=== What you have to do ===
Give the number of lines in the data below that contain "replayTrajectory", and only that number.

=== Source material ===

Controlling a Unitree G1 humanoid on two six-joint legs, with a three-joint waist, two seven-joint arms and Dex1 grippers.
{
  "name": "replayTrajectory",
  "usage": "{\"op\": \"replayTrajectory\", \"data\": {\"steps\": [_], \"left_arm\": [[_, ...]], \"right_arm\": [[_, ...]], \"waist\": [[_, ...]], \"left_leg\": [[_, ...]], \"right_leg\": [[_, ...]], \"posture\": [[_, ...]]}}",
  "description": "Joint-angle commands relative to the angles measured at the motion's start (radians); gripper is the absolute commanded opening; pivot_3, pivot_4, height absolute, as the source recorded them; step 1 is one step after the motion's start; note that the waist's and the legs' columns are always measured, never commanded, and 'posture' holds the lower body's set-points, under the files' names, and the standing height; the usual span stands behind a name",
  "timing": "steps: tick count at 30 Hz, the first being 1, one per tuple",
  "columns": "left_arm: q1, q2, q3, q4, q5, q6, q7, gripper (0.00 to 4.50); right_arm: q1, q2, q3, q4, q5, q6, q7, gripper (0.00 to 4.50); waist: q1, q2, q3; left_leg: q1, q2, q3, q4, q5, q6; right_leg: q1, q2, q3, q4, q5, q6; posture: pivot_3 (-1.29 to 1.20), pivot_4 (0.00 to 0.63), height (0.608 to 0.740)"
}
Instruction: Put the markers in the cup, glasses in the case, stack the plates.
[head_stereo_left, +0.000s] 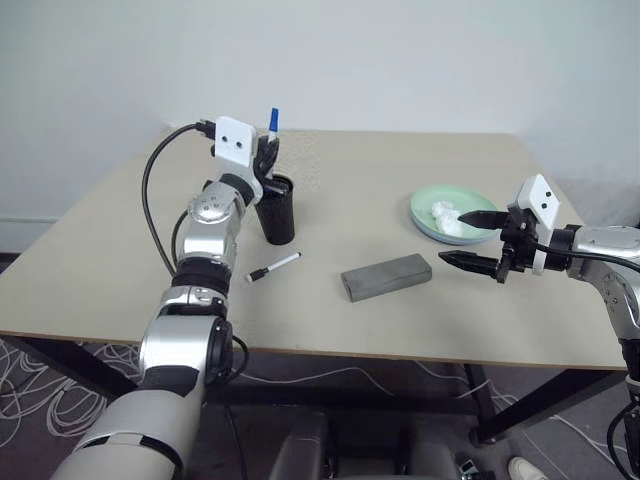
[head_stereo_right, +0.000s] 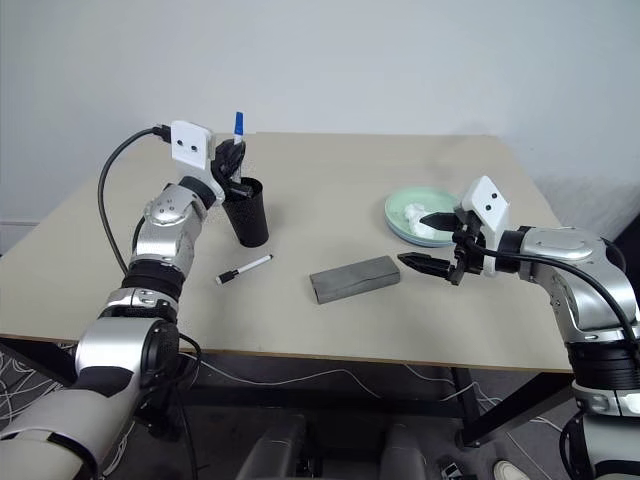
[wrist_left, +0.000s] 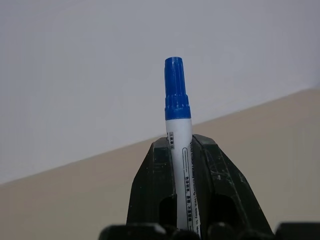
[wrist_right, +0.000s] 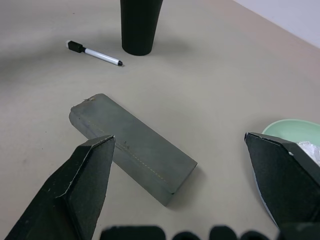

=== Reply ===
2